# About this exercise:
Line by line, the data below should be set down unchanged, with images excluded.

# Data provided:
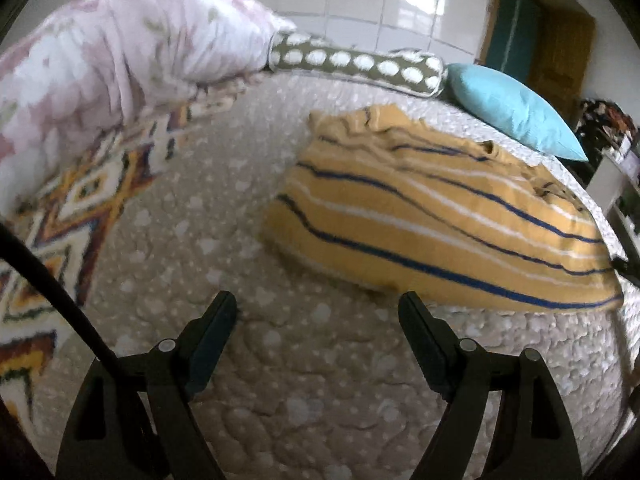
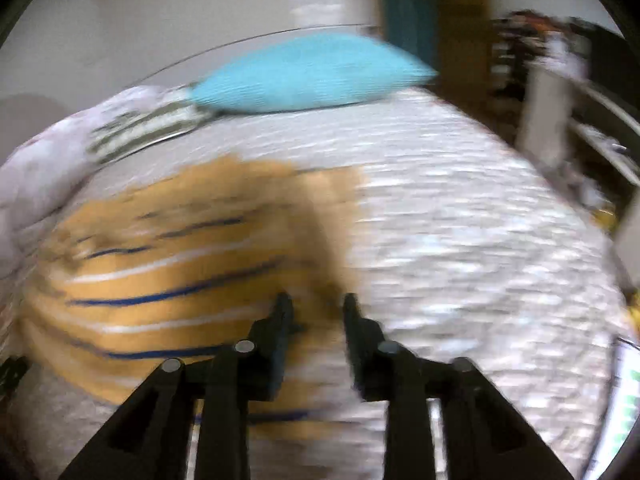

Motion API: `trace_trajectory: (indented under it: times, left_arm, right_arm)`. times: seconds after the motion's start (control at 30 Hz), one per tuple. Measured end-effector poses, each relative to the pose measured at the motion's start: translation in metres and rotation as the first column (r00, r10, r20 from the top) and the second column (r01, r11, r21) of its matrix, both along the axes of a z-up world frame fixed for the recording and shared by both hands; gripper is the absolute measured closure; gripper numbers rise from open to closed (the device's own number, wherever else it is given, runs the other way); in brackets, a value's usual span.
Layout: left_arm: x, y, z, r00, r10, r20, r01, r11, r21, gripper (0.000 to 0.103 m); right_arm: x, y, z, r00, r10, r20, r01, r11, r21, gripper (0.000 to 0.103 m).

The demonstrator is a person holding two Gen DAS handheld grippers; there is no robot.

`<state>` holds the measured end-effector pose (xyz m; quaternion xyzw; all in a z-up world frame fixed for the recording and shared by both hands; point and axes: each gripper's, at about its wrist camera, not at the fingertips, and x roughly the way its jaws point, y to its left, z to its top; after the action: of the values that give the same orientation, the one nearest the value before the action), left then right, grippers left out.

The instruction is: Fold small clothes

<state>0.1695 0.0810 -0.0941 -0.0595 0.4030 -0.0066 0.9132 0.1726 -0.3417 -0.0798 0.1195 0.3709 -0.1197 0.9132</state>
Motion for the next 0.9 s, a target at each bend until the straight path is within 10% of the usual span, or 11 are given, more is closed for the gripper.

# Solution to the problem:
Motion API: `trace_trajectory: (indented under it: times, left_arm, right_arm)`. times: seconds after the motion's start (control at 30 Hz), one per tuple. Measured end-effector poses, each relative to the pose measured at the motion's start: translation in metres and rotation as the first column (r00, r10, r20 from the top) and the second column (r01, r11, r21) of its matrix, both along the axes of a z-up world frame fixed for the recording and shared by both hands; gripper is the absolute measured closure; gripper numbers rise from open to closed (the device's own number, wherever else it is given, runs the other way); in brackets, a value's usual span.
Layout: left_arm: x, y, z, r00, r10, r20, r01, r11, r21, gripper (0.000 to 0.103 m); right_arm: x, y, z, r00, r10, r20, r01, r11, r21, gripper (0.000 to 0.103 m).

The demonstrator is a person holding two Gen DAS handheld grippers; there is no robot.

`<state>` holds the measured end-effector pose (xyz m; quaternion xyzw; all in a z-up world frame fixed for the recording and shared by both hands; point and axes: each gripper's, at about its wrist camera, not at the fingertips, and x roughly the way its jaws point, y to its left, z to its top; after the action: of the values that give the same orientation, the one nearest the value before the action), left then right, grippers left out.

The instruction is: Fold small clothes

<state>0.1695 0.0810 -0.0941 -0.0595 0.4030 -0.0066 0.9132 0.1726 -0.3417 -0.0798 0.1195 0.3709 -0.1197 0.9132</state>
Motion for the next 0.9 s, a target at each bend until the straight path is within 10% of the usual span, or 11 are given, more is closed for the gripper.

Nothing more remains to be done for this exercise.